3.1.1. Intracanal Medicaments
Triple antibiotic paste (TAP) used in the disinfection phase can cause the discoloration. Minocycline, in particular, binds to calcium ions in the dentin and forms insoluble complexes that darken the tooth [6].
The American Association of Endodontists recommends the use of calcium hydroxide as a disinfectant paste to limit discoloration problems [7]. However, concerns have been raised that direct contact with this highly alkaline medicament may inhibit the potential for increasing root canal wall thickness on the dentin surface [8].
3.1.2. Cervical Seal
MTA is commonly used in RETs for its excellent sealing properties and biocompatibility. However, the interaction of bismuth oxide with collagen present in tooth tissue and with remaining NaOCl from canal irrigation can result in the transformation of yellow bismuth into a black precipitate [9].
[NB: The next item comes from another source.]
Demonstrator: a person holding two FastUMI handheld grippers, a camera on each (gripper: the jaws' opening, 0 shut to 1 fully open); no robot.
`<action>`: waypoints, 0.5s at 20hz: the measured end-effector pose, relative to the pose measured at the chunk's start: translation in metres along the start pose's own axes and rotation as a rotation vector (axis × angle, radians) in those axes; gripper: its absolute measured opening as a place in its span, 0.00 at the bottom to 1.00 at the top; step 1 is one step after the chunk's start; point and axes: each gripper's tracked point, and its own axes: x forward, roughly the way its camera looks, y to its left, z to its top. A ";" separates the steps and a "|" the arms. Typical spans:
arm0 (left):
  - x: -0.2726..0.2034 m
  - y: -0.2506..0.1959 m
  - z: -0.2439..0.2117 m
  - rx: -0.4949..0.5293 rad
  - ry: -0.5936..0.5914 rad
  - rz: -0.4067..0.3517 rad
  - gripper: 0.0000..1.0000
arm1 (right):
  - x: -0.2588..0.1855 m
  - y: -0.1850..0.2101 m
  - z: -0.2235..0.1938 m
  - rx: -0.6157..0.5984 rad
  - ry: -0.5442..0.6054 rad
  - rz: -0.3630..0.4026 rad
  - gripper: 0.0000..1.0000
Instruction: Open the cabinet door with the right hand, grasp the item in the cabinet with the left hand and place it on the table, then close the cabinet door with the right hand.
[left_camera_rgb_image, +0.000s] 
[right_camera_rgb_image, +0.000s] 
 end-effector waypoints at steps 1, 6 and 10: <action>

It is essential for clinicians conducting RET to recognize the significant risk of tooth discoloration during the procedure and follow and take into account certain recommendations [7, 10]:
- •A detailed written informed consent should be obtained prior to treating a tooth with RET. It is important to discuss the risks of tooth discoloration and the need for future bleaching/restorative treatment.
- •The coronal portion of the tooth should be cleaned of any necrotic pulpal tissues.
3.1.3. Irrigation and Canal Preparation
- •Use 20 mL of 1.5%–3% NaOCl for gentle irrigation, ensuring minimal extrusion into the periapical space by employing a needle with a closed end and side vents, or an EndoVac system.
- •Follow with saline or EDTA irrigation to minimize cytotoxicity and position the needle 1 mm from the root end.
- •Dry canals using absorbent paper points.
3.1.4. Medicaments
- •Place calcium hydroxide or a low‐concentration TAP. If TAP is used, seal the pulp chamber with a dentin bonding agent to reduce the risk of staining.
- •Deliver the medicament via syringe into the canal system, keeping it below the cementoenamel junction (CEJ) to avoid crown staining.
- •The use of minocycline‐containing antibiotic mixtures should be avoided.
3.1.5. Inducing Bleeding
- •Create bleeding in the canal by over‐instrumenting 2 mm beyond the apical foramen, filling the canal with blood up to the cemento‐enamel junction. Alternatively, use platelet‐rich plasma (PRP), platelet‐rich fibrin (PRF), or an autologous fibrin matrix (AFM) instead of blood clot formation.
3.1.6. Coronal Barrier
- •Place a resorbable matrix (e.g., CollaPlug, Collacote, and CollaTape) over the blood clot if needed, followed by white MTA as the capping material.
- •Since MTA can cause discoloration, consider alternatives like bioceramics or tricalcium silicate cements (e.g., Biodentine and EndoSequence BC RRM‐Fast Set Putty) for esthetic cases.
- •Apply a 3–4‐mm layer of glass ionomer (e.g., Fuji IX) over the capping material and light‐cure for 40 s.
3.2. Factors Influencing Whitening Efficiency After RETs
Tooth whitening for discolored teeth following RETs is the most reasonable first choice of treatment, as it is effective, simple, and minimally invasive [2]. The results are satisfactory for the majority of clinical cases [1]. However, in some cases of discoloration after treatment with TAP, the whitening gave the opposite of the desired effect; the teeth became redder, darker, and less yellow (the value of L and b decreased whereas the value of a increased) [5].
3.2.1. Whitening Agents/Techniques
Sodium perborate mixed with water is reported to be the safest bleaching agent [11]. However, its effectiveness on severe discoloration is limited. Hydrogen peroxide (H_₂_O_₂_) is more potent and may be more appropriate for cases of intense discoloration [9].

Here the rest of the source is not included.